Qui a dit, en se déclarant candidat à l’élection présidentielle : « Je veux que mon pays redresse la tête et pour cela retrouve le fil de notre histoire millénaire. (…) Je veux une France libre, libre, et fière de ce qu'elle est, de son histoire, de sa culture, de ses paysages, de ses femmes et de ses hommes qui ont traversé tant d'épreuves et qui n'appartiennent à personne » ? Non, ce n’est pas Éric Zemmour le 30 novembre 2021, c’est Emmanuel Macron dans sa déclaration de candidature du 16 novembre 2016.
Personne sans doute ne saurait aujourd’hui citer de mémoire un passage de cette déclaration sans petite phrase, sans une formule brève représentative du candidat et susceptible de devenir slogan ou d’être répétée dans les conversations entre amis. Cela n’a pas empêché son auteur d’être élu président de la République. L’avenir n’est jamais écrit.
L’amygdale et l’hippocampe
La déclaration de candidature d’Éric Zemmour était attendue – attendue au tournant, pourrait-on dire, même. À peine était-elle en ligne que des critiques l’ont condamnée avec des raffinements d’expression mûrement préparés ! Pourtant, sa forme originale a surpris. Le choix d’une vidéo a permis de la truffer d’images fortes et nombreuses. Elles tendent à accaparer les commentaires. Personne ne semble avoir remarqué dans les paroles du candidat une phrase une plutôt qu’une autre. Lui-même ne s’est pas attaché à en désigner une.
Comme celle d’Emmanuel Macron en 2016, la déclaration fait
l’impasse sur les figures techniciennes du discours politique
contemporain : pas de statistiques du chômage, pas de courbe de la
délinquance, pas de taux d’augmentation du SMIC, pas de montant de la dette
publique. À peine distingue-t-on quelques vagues pistes pratiques (« nous
devons réindustrialiser la France »…). Éric Zemmour n’affiche pas une
compétence de gestionnaire, il ne présente pas un programme. Il s’adresse au
cœur, ou plutôt à l’amygdale et à l’hippocampe. « En dix minutes seulement, Eric Zemmour réussit
le pari de mobiliser les trois ressorts émotionnels principaux de la
politique : la peur, l’indignation et l’espoir », observe
Clément Viktorovitch sur France Info.
Tel
est bien le rôle du leader : éclairer les dangers, mobiliser les énergies,
éveiller les espérances. Le monde de l’entreprise le sait bien : le
leadership tient une place majeure dans les théories du management. La vie
politique contemporaine, elle, a longtemps préféré une démarche plus confortable
dans laquelle la gestion des affaires courantes exauce les espérances. Ce qui
peut se défendre, grâce aux progrès des technologies (et à l’efficacité du
leadership entrepreneurial !), tant que les espérances portent sur le
niveau de vie. Mais ce qui ne suffit plus quand elles s’expriment en termes
d’ordre public, d’identité culturelle ou d’écologie.
Un
doigt vaut mille mots
La
vidéo d’Éric Zemmour a néanmoins un côté expérimental. Depuis les débuts de
l’espèce humaine, la relation entre leader et suiveurs passe par la parole. Les
images enregistrées ne datent que d’un peu plus d’un siècle, autant dire rien.
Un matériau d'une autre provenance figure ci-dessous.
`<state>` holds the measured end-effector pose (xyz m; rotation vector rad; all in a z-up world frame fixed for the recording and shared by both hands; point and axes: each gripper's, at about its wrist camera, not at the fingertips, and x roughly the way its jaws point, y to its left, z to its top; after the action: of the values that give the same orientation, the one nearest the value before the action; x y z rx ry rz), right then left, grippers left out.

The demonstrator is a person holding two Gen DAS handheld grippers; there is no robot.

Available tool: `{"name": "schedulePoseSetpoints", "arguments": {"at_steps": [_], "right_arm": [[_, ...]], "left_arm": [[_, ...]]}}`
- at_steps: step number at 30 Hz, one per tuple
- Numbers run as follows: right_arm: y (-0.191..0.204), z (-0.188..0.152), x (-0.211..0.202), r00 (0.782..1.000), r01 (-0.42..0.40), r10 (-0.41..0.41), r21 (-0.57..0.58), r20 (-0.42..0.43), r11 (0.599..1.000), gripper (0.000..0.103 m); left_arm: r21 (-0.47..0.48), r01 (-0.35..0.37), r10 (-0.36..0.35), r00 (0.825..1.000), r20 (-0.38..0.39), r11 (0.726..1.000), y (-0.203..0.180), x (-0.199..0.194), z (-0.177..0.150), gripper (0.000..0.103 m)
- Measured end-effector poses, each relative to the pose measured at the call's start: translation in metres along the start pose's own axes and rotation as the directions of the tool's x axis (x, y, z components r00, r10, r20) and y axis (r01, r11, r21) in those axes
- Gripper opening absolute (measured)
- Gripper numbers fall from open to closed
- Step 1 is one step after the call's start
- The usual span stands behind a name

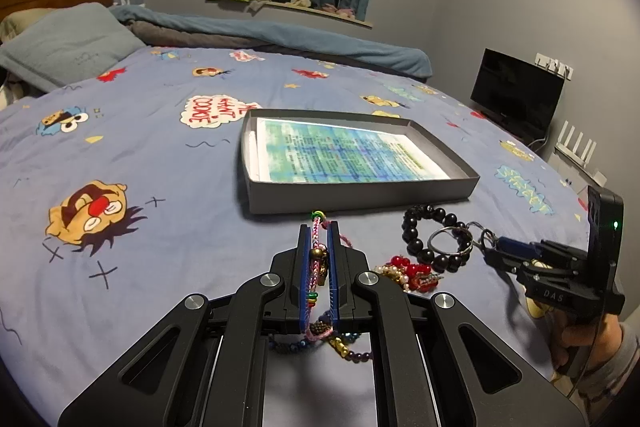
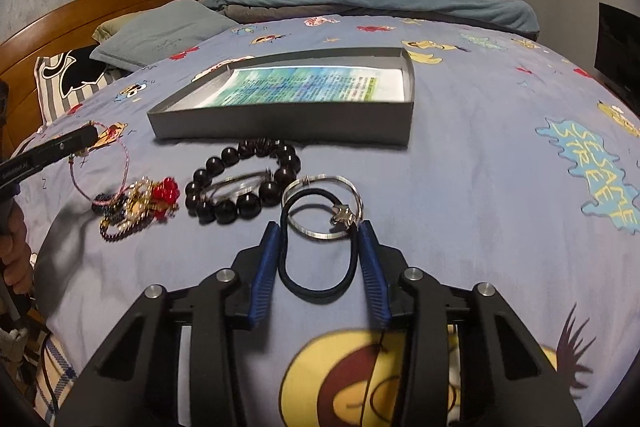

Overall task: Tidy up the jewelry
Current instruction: 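Grasp the black hair tie with silver charm with the right tool while the left tool lifts the pink bracelet, then carry both items into the gray box and open both tools to release them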

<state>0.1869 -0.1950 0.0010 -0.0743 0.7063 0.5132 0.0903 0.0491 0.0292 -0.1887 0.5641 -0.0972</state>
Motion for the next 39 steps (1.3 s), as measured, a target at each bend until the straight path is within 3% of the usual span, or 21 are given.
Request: {"name": "schedulePoseSetpoints", "arguments": {"at_steps": [1, 5, 13, 21, 39], "right_arm": [[-0.001, -0.003, -0.001, 1.000, -0.002, 0.002, -0.001, 0.000, 1.000, 0.033], [-0.002, -0.011, -0.009, 1.000, -0.017, 0.017, -0.004, 0.004, 1.000, 0.007], [-0.001, 0.001, -0.022, 0.998, -0.028, 0.029, -0.010, 0.048, 1.000, 0.007], [0.004, 0.039, -0.025, 0.994, -0.038, 0.042, -0.035, 0.103, 0.999, 0.007], [-0.008, 0.112, 0.035, 0.995, -0.039, 0.046, -0.073, 0.091, 0.997, 0.007]], "left_arm": [[0.002, 0.001, -0.001, 1.000, -0.001, 1.000, -0.002, 0.000, 0.000, 0.009], [0.008, 0.010, -0.010, 1.000, -0.001, 1.000, -0.007, -0.003, -0.001, 0.009], [0.029, 0.037, -0.038, 0.999, 0.022, 0.999, -0.014, -0.008, 0.013, 0.009], [0.051, 0.046, -0.048, 0.998, 0.044, 0.998, -0.014, -0.006, 0.041, 0.009], [0.090, 0.088, -0.091, 0.995, 0.031, 0.992, -0.025, 0.058, 0.116, 0.009]]}}
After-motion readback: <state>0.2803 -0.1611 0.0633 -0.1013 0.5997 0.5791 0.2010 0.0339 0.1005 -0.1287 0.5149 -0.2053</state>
Les visions du passé et de l’avenir ne passaient jadis que par des mots. Bien sûr,
notre appétence pour les images est évidente, Lascaux en témoignait déjà, mais
leur rôle dans la formation des convictions et des allégeances est encore mal
connu. On dit classiquement qu’une image vaut mille mots. En multipliant les
images, Éric Zemmour a-t-il submergé les mots ?
Si faute de petite phrase on conserve de lui une image, cela risque de ne pas être celle de la bibliothèque pompidolienne ou du micro ici-londonien mais celle, spontanée, sans mise en scène, de son doigt d’honneur de Marseille. Certes, « Casse-toi pauv’ con » n'a pas nécessairement nui à Nicolas Sarkozy, « La réforme oui, la chienlit non » a réjoui les électeurs du général de Gaulle et « Arrêtez donc d’emmerder les Français » reste sans doute la petite phrase la plus connue de Georges Pompidou. Mais ce sont des paroles et, comme Éric Zemmour le dit lui-même, le geste n’est pas élégant. Il devrait en convenir, il est plus doué pour la parole que pour l’image.